Klub kebanggaan Sulawesi Selatan itu dilaporkan kembali menerima sanksi dari FIFA, memicu reaksi keras dari kelompok suporter setianya, Red Gank.
Para suporter menilai kondisi ini sebagai sinyal kuat adanya persoalan serius dalam tata kelola klub.
Mereka pun mendesak pemilik dan jajaran manajemen untuk segera melakukan evaluasi menyeluruh.
Koordinator Red Gank, Muh.
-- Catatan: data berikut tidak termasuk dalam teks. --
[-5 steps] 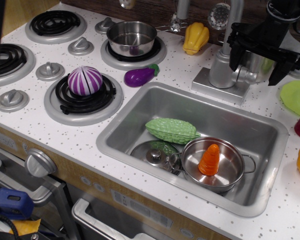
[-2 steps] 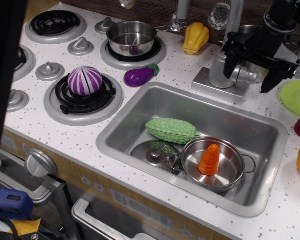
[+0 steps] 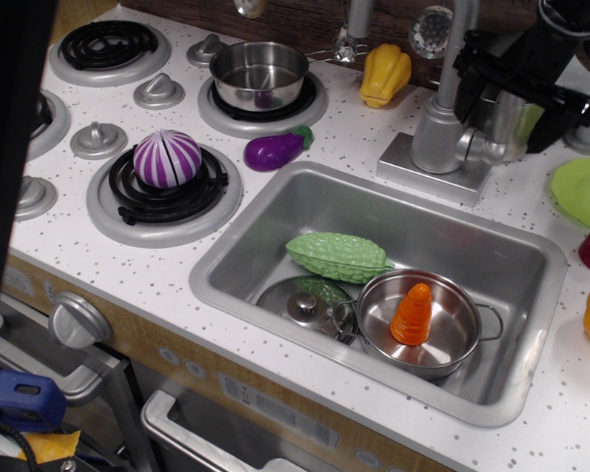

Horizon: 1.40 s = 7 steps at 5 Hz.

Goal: Turn lever vertical to front

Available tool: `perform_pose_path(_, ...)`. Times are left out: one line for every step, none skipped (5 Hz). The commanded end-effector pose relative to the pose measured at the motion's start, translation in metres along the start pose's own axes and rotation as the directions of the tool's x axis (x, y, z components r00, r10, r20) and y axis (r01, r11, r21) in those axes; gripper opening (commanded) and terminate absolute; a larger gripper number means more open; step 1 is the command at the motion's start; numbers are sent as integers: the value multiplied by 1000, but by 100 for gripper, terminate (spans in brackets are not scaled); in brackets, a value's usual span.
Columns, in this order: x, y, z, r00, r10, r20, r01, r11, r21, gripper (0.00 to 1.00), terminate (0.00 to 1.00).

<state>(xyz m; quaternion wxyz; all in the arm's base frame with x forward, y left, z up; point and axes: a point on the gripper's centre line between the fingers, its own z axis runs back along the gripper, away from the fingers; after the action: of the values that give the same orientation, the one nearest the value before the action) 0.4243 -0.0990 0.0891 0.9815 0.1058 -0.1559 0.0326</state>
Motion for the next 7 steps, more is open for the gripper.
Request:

Al Fajri, menegaskan bahwa perubahan struktural tidak bisa lagi ditunda.
“Pemilik harus berani melakukan evaluasi besar dan perombakan manajemen di akhir musim,” tegasnya.
Nama PSM Muncul Dua Kali di Daftar Sanksi FIFA
Berdasarkan data terbaru di situs resmi FIFA, nama PSM Makassar tercatat muncul dua kali dalam daftar sanksi.
Hal ini mengindikasikan adanya lebih dari satu kasus sengketa yang belum terselesaikan.
Situasi ini tentu menjadi perhatian serius, mengingat sanksi FIFA dapat berdampak langsung terhadap aktivitas transfer pemain hingga citra klub di level internasional.
Struktur Manajemen PSM Jadi Sorotan
Di tengah polemik tersebut, publik kembali menyoroti struktur manajemen klub.
Saat ini, Aksa Mahmud diketahui sebagai pemilik klub, sementara posisi Direktur Utama dipegang oleh Sadikin Aksa.
Dalam perkembangan terbaru, Sadikin Aksa juga sempat dipercaya menjabat sebagai bagian dari direksi PT Liga Indonesia Baru, yang menunjukkan perannya cukup strategis di sepak bola nasional.
Perubahan Pelatih dan Kondisi Tim
Dari sisi teknis, PSM juga mengalami perubahan penting menjelang musim 2025/2026.
Klub menunjuk Tomas Trucha sebagai pelatih baru menggantikan Bernardo Tavares.
Pergantian ini diharapkan mampu membawa angin segar bagi performa tim yang tengah berupaya bangkit.
Selain itu, komposisi pemain asing disebut telah lengkap untuk menghadapi musim baru, sebagai bagian dari strategi memperkuat daya saing tim di kompetisi domestik.
Desakan Transparansi dan Reformasi
Gelombang kritik dari suporter menjadi alarm keras bagi manajemen.
Red Gank menilai transparansi dan profesionalisme harus menjadi prioritas utama agar kejadian serupa tidak terus berulang.
Jika tidak segera dibenahi, bukan tidak mungkin sanksi dari FIFA akan terus berlanjut dan berdampak lebih besar bagi masa depan PSM Makassar.